Validate ~/.linkulator/linkulator.data file contents #3

Closed
opened 2019-11-21 13:13:24 +00:00 by cmccabe · 15 comments
Owner

Initially, the only validation is to check that each row of data has exactly four pipes (|). Need to also validate the content in each data field. Other validation checks?

Initially, the only validation is to check that each row of data has exactly four pipes (|). Need to also validate the content in each data field. Other validation checks?
cmccabe added the
this release
label 2019-11-21 13:18:12 +00:00
Collaborator

There are a lot of things we would want to remove when reading the data file. Escape sequences, control characters, newline, carriage return, terminal bell, colours, text formatting...

This was covered not long ago in Bombadillo, so perhaps @sloum can provide some help with this one.

You can see here that it gets complicated.

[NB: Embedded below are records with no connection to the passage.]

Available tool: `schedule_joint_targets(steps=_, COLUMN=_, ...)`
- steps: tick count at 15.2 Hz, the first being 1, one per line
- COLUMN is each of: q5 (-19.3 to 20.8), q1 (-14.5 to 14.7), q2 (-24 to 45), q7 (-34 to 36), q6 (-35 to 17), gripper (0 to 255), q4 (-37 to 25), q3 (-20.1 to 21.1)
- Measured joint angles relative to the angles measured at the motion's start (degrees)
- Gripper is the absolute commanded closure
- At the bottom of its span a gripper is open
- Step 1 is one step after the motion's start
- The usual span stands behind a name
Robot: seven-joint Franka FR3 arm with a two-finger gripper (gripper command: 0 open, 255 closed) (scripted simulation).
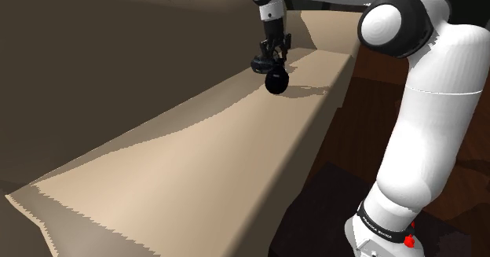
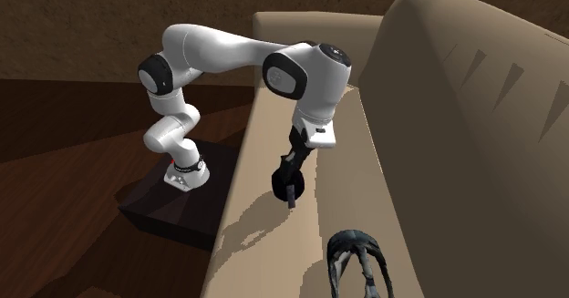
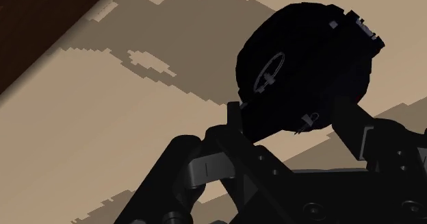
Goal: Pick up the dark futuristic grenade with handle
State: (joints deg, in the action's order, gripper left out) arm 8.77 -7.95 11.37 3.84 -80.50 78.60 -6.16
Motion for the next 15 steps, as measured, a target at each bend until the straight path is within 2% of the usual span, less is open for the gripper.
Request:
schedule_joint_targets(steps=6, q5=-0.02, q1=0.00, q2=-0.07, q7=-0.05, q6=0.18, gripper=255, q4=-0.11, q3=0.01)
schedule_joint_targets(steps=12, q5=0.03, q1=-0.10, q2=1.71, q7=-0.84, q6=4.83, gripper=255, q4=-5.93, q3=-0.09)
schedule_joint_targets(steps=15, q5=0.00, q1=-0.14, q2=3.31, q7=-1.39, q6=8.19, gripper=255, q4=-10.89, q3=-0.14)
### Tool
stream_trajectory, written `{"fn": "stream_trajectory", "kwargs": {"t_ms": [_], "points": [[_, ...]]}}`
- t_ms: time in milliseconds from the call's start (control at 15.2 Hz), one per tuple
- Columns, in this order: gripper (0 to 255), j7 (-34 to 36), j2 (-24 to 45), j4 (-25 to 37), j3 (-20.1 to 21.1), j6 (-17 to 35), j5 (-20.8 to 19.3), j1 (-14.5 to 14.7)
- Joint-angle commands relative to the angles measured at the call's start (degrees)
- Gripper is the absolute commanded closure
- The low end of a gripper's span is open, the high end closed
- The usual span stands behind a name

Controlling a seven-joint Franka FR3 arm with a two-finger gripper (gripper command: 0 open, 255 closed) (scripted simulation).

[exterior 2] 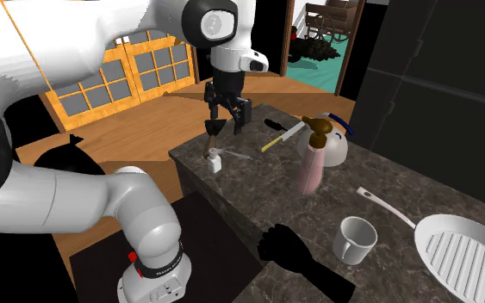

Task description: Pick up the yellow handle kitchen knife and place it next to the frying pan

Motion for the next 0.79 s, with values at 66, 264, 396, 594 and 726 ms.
{"fn": "stream_trajectory", "kwargs": {"t_ms": [66, 264, 396, 594, 726], "points": [[0, 0.27, 1.55, -0.17, 0.45, 1.92, 0.16, 0.02], [0, 1.08, 6.54, -0.19, 1.8, 7.55, 0.53, 0.04], [0, 1.67, 10.13, 0.21, 2.67, 11.14, 0.65, 0.02], [0, 2.63, 15.83, 1.41, 3.92, 16.23, 0.58, -0.04], [0, 3.35, 19.8, 2.62, 4.72, 19.38, 0.36, -0.11]]}}
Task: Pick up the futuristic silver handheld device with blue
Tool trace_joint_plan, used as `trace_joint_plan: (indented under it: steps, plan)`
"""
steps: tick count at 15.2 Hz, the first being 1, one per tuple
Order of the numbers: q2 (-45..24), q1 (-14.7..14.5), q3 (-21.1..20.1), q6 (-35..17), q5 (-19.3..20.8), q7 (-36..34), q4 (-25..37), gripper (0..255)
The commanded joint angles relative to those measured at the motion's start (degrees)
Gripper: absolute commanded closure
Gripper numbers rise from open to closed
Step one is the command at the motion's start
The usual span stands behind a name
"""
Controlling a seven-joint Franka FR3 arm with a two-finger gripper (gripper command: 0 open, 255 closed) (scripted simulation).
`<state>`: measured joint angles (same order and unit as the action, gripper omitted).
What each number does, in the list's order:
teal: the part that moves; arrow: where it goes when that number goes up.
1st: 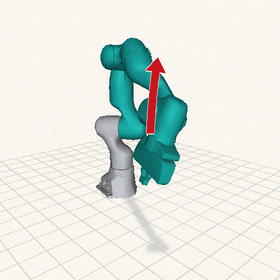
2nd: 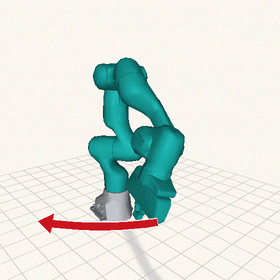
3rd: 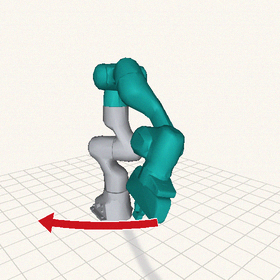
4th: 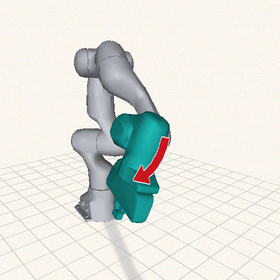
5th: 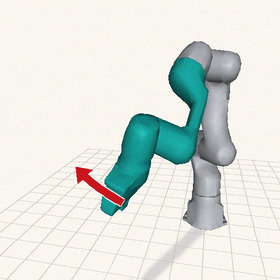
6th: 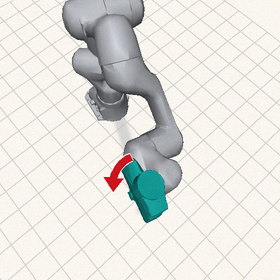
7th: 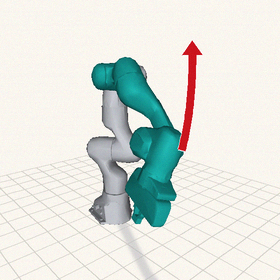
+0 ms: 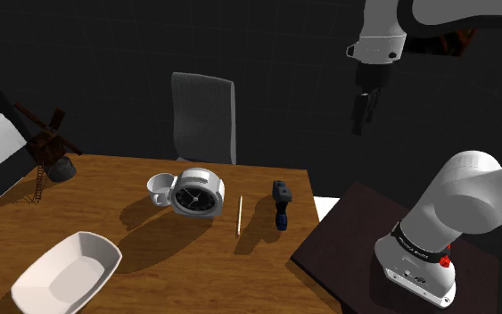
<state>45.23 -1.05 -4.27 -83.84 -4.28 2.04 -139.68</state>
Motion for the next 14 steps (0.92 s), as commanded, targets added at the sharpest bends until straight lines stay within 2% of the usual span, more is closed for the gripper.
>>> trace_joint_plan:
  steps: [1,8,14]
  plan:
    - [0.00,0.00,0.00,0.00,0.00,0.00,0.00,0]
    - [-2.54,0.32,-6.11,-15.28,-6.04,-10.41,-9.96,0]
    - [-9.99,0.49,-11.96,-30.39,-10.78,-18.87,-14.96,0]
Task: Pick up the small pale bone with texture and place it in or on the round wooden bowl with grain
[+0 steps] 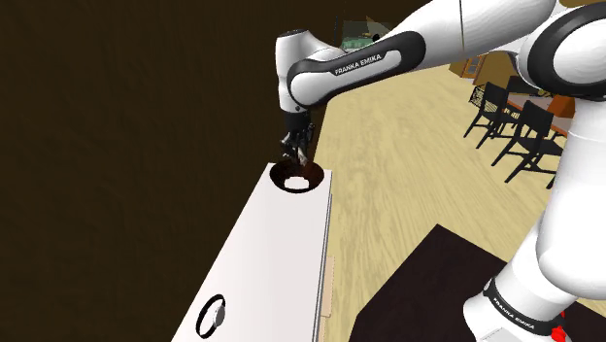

The recommended answer seems to be:

ansi_escape_8bit = re.compile(br'(?:x1B[@-_]|[x80-x9F])[0-?]*[ -/]*[@-~]')
result = ansi_escape_8bit.sub(b'', somebytesvalue)

There are some issues with just using this as-is:

  1. It relies on bytes, but we currently read text and rely on /n as a record delimiter.
  2. It doesn't handle tabs, newlines, and probably other things we would want to remove.

It can be glued together to do something like:

  1. Open file
  2. Read line
  3. If the line is valid (has 4 pipes)
  4. Convert line to bytes
  5. Do the regex thing
  6. Remove tab, newline etc.
  7. Convert the line back to utf8

It doesn't seem right though, and I'm not familiar with this enough to suggest a better answer.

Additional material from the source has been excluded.